[[ Available data, beginning ]]
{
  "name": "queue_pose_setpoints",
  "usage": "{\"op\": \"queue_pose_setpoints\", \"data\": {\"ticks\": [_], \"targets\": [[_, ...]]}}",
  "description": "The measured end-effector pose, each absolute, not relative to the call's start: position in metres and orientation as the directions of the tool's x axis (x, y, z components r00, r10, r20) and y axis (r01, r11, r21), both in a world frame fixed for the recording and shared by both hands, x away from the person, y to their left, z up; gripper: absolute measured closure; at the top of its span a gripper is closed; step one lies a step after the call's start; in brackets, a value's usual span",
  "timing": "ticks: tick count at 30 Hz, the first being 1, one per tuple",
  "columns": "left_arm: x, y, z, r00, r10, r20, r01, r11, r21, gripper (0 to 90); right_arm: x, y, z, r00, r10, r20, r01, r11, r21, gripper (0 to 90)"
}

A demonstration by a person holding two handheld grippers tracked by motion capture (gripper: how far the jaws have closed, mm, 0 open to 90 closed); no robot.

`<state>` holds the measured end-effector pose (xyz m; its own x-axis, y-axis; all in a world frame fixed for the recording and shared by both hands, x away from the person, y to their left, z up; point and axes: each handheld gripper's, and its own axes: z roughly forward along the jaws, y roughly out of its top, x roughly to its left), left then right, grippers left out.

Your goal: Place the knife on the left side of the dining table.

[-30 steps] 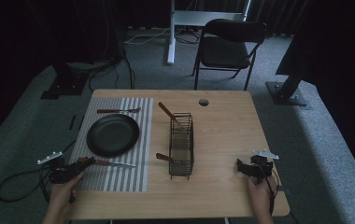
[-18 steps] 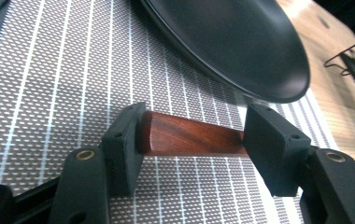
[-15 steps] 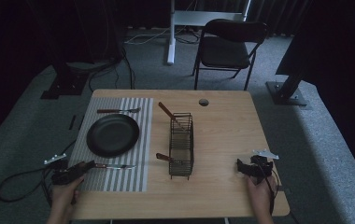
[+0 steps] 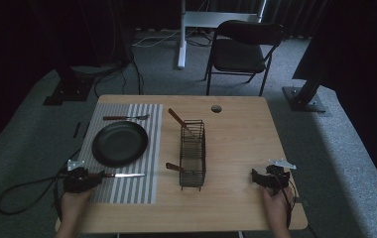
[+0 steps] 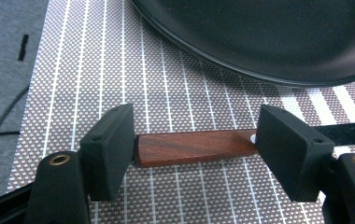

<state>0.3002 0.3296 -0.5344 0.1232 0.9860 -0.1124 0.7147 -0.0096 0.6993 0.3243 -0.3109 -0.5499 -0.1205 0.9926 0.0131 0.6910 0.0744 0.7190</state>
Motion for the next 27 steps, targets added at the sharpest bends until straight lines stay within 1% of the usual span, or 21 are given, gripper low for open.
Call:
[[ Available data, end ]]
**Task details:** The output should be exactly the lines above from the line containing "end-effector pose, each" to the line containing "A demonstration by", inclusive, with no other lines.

**Output below:**
  "description": "The measured end-effector pose, each absolute, not relative to the call's start: position in metres and orientation as the directions of the tool's x axis (x, y, z components r00, r10, r20) and y axis (r01, r11, r21), both in a world frame fixed for the recording and shared by both hands, x away from the person, y to their left, z up; gripper: absolute measured closure; at the top of its span a gripper is closed; step one lies a step after the call's start; in brackets, a value's usual span",
  "timing": "ticks: tick count at 30 Hz, the first being 1, one per tuple",
  "columns": "left_arm: x, y, z, r00, r10, r20, r01, r11, r21, gripper (0 to 90); right_arm: x, y, z, r00, r10, r20, r01, r11, r21, gripper (0 to 90)"
}

A demonstration by a person holding two handheld grippers tracked by motion capture (gripper: how far the jaws have closed, mm, 0 open to 90 closed); no robot.

No more output is required for this exercise.